Stored entries:

####################

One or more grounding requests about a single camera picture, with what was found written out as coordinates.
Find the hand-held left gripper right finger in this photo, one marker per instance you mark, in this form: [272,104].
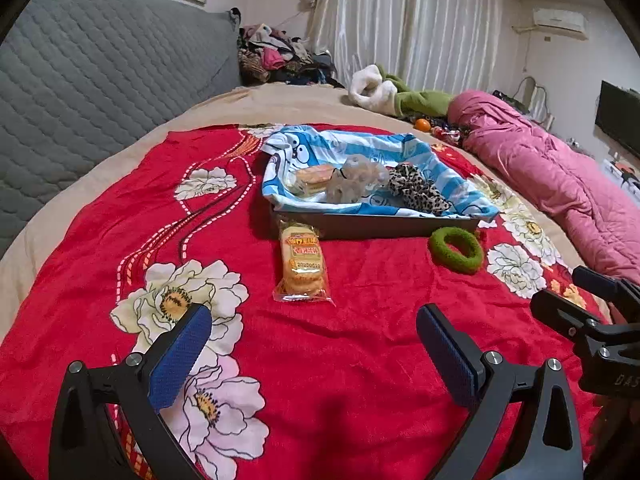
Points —
[450,355]

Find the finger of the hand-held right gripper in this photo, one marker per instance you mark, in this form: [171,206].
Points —
[597,282]
[555,310]

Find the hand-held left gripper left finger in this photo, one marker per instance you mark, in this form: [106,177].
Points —
[180,355]

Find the grey storage box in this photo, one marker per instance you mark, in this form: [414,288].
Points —
[375,225]

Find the orange cracker packet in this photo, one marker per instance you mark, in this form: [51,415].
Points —
[302,265]
[312,176]

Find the red floral blanket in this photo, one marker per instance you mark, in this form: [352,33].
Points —
[350,360]

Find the green fuzzy hair scrunchie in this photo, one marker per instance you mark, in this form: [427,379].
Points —
[440,255]

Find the cluttered television stand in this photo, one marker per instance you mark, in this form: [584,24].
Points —
[622,172]

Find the pink quilt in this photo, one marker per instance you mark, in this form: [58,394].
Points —
[540,170]

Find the blue striped cartoon cloth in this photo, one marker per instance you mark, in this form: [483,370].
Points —
[450,180]

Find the leopard print hair scrunchie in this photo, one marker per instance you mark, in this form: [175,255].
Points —
[420,190]

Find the black television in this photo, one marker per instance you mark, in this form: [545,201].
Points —
[620,115]

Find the sheer beige hair scrunchie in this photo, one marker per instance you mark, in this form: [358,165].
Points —
[350,185]

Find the metal chair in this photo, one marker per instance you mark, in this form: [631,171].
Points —
[536,89]

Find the red candy wrapper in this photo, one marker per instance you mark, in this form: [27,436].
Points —
[447,134]

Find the dark floral cloth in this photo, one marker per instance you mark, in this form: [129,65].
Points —
[440,121]

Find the orange tangerine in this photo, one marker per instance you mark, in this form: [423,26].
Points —
[422,125]

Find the white air conditioner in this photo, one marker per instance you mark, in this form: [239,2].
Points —
[560,22]

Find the white and green fleece garment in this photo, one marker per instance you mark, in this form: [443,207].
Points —
[370,90]

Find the beige bed sheet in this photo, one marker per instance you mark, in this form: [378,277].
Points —
[300,102]

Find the grey quilted headboard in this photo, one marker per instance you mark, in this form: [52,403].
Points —
[100,60]

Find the pile of clothes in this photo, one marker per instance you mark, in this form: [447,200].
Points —
[275,55]

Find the white curtain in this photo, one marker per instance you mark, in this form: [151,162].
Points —
[415,25]

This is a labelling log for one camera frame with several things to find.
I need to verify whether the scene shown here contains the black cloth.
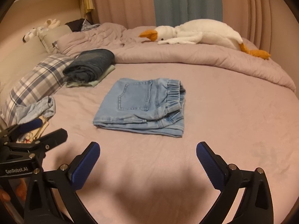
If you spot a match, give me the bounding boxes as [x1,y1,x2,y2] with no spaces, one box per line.
[65,19,85,32]

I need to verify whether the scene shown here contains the plaid shirt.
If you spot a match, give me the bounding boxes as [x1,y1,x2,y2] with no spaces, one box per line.
[81,20,101,31]

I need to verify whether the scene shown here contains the person's left hand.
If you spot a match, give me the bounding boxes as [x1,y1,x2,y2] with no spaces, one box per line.
[0,181,27,202]

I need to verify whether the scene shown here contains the beige pillow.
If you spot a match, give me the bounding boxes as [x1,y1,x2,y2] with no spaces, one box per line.
[38,25,73,54]

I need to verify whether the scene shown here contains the folded pale green cloth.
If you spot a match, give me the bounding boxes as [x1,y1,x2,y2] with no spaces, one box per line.
[65,65,116,88]

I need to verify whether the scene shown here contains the light blue denim pants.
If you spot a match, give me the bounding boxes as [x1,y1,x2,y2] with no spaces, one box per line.
[93,78,186,138]

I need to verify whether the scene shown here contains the cream headboard shelf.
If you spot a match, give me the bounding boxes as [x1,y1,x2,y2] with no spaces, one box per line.
[13,0,89,27]

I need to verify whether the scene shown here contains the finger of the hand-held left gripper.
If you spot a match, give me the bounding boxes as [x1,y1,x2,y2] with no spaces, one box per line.
[0,119,44,143]
[9,128,68,168]

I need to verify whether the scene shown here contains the blue curtain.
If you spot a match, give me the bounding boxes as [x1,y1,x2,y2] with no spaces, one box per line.
[151,0,223,28]

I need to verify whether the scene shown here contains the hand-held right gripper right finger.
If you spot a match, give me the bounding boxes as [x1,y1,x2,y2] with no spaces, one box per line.
[196,141,274,224]

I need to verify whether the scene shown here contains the folded dark denim jeans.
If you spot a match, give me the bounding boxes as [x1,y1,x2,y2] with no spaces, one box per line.
[63,49,115,83]

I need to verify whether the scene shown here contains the small crumpled denim garment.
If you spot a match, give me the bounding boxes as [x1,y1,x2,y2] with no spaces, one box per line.
[15,96,56,125]

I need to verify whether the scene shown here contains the white goose plush toy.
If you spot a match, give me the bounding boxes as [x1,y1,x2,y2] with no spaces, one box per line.
[139,20,271,60]

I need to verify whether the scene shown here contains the pink curtain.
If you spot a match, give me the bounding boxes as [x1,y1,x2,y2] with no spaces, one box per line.
[222,0,277,50]
[86,0,156,28]

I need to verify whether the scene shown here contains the small white plush toy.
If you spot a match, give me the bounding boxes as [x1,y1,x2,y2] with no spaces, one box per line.
[37,19,61,32]
[22,27,40,43]

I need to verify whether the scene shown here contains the yellow cloth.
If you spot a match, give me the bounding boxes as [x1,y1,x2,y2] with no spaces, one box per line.
[81,0,95,14]

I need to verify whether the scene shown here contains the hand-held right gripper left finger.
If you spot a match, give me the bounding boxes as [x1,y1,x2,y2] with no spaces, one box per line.
[23,141,101,224]

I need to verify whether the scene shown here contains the pink duvet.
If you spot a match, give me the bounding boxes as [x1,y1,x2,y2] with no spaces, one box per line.
[57,23,296,92]

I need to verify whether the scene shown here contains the printed white cloth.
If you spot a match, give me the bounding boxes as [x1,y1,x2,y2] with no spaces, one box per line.
[18,116,50,144]

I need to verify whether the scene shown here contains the blue plaid pillow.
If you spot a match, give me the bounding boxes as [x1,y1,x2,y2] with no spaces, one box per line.
[0,54,75,126]

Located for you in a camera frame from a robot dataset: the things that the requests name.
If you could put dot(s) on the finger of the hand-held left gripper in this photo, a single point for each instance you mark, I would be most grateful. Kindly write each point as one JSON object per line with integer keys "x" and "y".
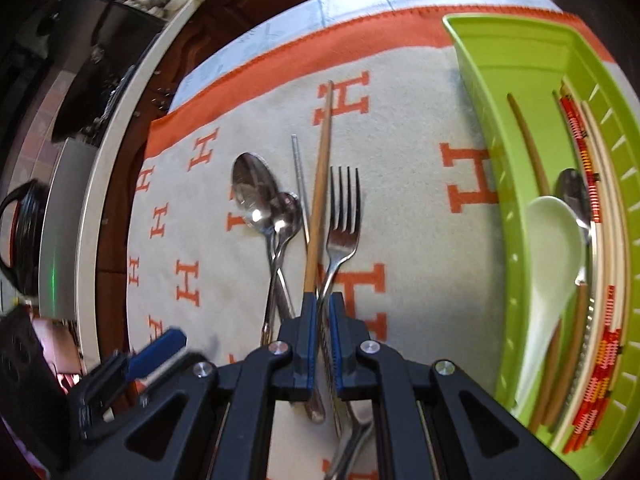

####################

■ Task goal ■
The copy must reproduce every entry exactly while excluding all pictures.

■ Output for this exercise ■
One or more grounding requests about a single camera picture, with what was found written out as coordinates.
Find the hand-held left gripper right finger in this photo, one marker per instance you mark, in this form: [272,104].
Points —
[450,355]

Find the finger of the hand-held right gripper in this photo, one marker per instance you mark, in this form: [171,206].
Points —
[597,282]
[555,310]

Find the hand-held left gripper left finger in this photo, one marker per instance you mark, in this form: [106,177].
Points —
[180,355]

Find the grey storage box in this photo, one marker per instance you mark, in this form: [414,288].
Points —
[375,225]

Find the orange cracker packet in this photo, one marker per instance you mark, in this form: [51,415].
Points —
[302,265]
[312,176]

Find the red floral blanket in this photo, one marker per instance you mark, in this form: [352,33].
Points —
[350,360]

Find the green fuzzy hair scrunchie in this photo, one marker per instance you mark, in this form: [427,379].
Points —
[440,255]

Find the cluttered television stand in this photo, one marker per instance you mark, in this form: [584,24].
Points —
[622,172]

Find the pink quilt in this photo, one marker per instance you mark, in this form: [58,394].
Points —
[540,170]

Find the blue striped cartoon cloth in this photo, one marker per instance you mark, in this form: [483,370].
Points —
[450,180]

Find the leopard print hair scrunchie in this photo, one marker per instance you mark, in this form: [175,255].
Points —
[420,190]

Find the black television in this photo, one marker per instance you mark, in this form: [545,201].
Points —
[620,115]

Find the sheer beige hair scrunchie in this photo, one marker per instance you mark, in this form: [358,165].
Points —
[350,185]

Find the metal chair in this photo, one marker per instance you mark, in this form: [631,171].
Points —
[536,89]

Find the red candy wrapper in this photo, one marker per instance you mark, in this form: [27,436].
Points —
[447,134]

Find the dark floral cloth in this photo, one marker per instance you mark, in this form: [129,65].
Points —
[440,121]

Find the orange tangerine in this photo, one marker per instance you mark, in this form: [423,26].
Points —
[422,125]

Find the white air conditioner in this photo, one marker per instance you mark, in this form: [239,2].
Points —
[560,22]

Find the white and green fleece garment in this photo, one marker per instance you mark, in this form: [443,207].
Points —
[370,90]

Find the beige bed sheet in this photo, one marker per instance you mark, in this form: [378,277].
Points —
[300,102]

Find the grey quilted headboard in this photo, one marker per instance you mark, in this form: [52,403].
Points —
[100,60]

Find the pile of clothes in this photo, one marker per instance you mark, in this form: [447,200].
Points —
[275,55]

Find the white curtain in this photo, one marker per instance you mark, in this form: [151,162].
Points —
[415,25]

This is a labelling log for one camera frame with several things to find.
I need to verify whether the scene shown here contains the black cloth.
If you spot a match, give me the bounding boxes as [x1,y1,x2,y2] with no spaces, one box per line.
[65,19,85,32]

I need to verify whether the scene shown here contains the plaid shirt.
If you spot a match, give me the bounding boxes as [x1,y1,x2,y2] with no spaces, one box per line.
[81,20,101,31]

I need to verify whether the scene shown here contains the person's left hand.
If you spot a match, give me the bounding boxes as [x1,y1,x2,y2] with no spaces, one box per line.
[0,181,27,202]

I need to verify whether the scene shown here contains the beige pillow.
If you spot a match, give me the bounding boxes as [x1,y1,x2,y2] with no spaces, one box per line.
[38,25,73,54]

I need to verify whether the scene shown here contains the folded pale green cloth.
If you spot a match, give me the bounding boxes as [x1,y1,x2,y2] with no spaces, one box per line.
[65,65,116,88]

I need to verify whether the scene shown here contains the light blue denim pants.
If you spot a match, give me the bounding boxes as [x1,y1,x2,y2] with no spaces, one box per line.
[93,78,186,138]

I need to verify whether the scene shown here contains the cream headboard shelf.
If you spot a match, give me the bounding boxes as [x1,y1,x2,y2] with no spaces, one box per line.
[13,0,89,27]

I need to verify whether the scene shown here contains the finger of the hand-held left gripper.
If you spot a match, give me the bounding boxes as [x1,y1,x2,y2] with no spaces, one box per line.
[0,119,44,143]
[9,128,68,168]

I need to verify whether the scene shown here contains the blue curtain.
If you spot a match, give me the bounding boxes as [x1,y1,x2,y2] with no spaces, one box per line.
[151,0,223,28]

I need to verify whether the scene shown here contains the hand-held right gripper right finger.
If you spot a match, give me the bounding boxes as [x1,y1,x2,y2] with no spaces, one box per line.
[196,141,274,224]

I need to verify whether the scene shown here contains the folded dark denim jeans.
If you spot a match, give me the bounding boxes as [x1,y1,x2,y2] with no spaces, one box per line.
[63,49,115,83]

I need to verify whether the scene shown here contains the small crumpled denim garment.
If you spot a match, give me the bounding boxes as [x1,y1,x2,y2] with no spaces, one box per line.
[15,96,56,125]

I need to verify whether the scene shown here contains the white goose plush toy.
If you spot a match, give me the bounding boxes as [x1,y1,x2,y2] with no spaces, one box per line.
[139,20,271,60]

I need to verify whether the scene shown here contains the pink curtain.
If you spot a match, give me the bounding boxes as [x1,y1,x2,y2] with no spaces, one box per line.
[222,0,277,50]
[86,0,156,28]

I need to verify whether the scene shown here contains the small white plush toy.
If you spot a match, give me the bounding boxes as [x1,y1,x2,y2] with no spaces, one box per line.
[37,19,61,32]
[22,27,40,43]

I need to verify whether the scene shown here contains the yellow cloth.
If you spot a match, give me the bounding boxes as [x1,y1,x2,y2] with no spaces, one box per line.
[81,0,95,14]

I need to verify whether the scene shown here contains the hand-held right gripper left finger.
If you spot a match, give me the bounding boxes as [x1,y1,x2,y2] with no spaces, one box per line.
[23,141,101,224]

I need to verify whether the scene shown here contains the pink duvet.
If you spot a match, give me the bounding boxes as [x1,y1,x2,y2] with no spaces, one box per line.
[57,23,296,92]

I need to verify whether the scene shown here contains the printed white cloth.
If you spot a match, give me the bounding boxes as [x1,y1,x2,y2] with no spaces, one box per line.
[18,116,50,144]

I need to verify whether the scene shown here contains the blue plaid pillow.
If you spot a match, give me the bounding boxes as [x1,y1,x2,y2] with no spaces, one box per line.
[0,54,75,126]

Located for you in a camera frame from a robot dataset: the things that the requests name.
If you could put dot(s) on the finger of the hand-held left gripper in this photo, a single point for each instance you mark, I would be most grateful. Kindly write each point as one JSON object per line with integer keys "x" and "y".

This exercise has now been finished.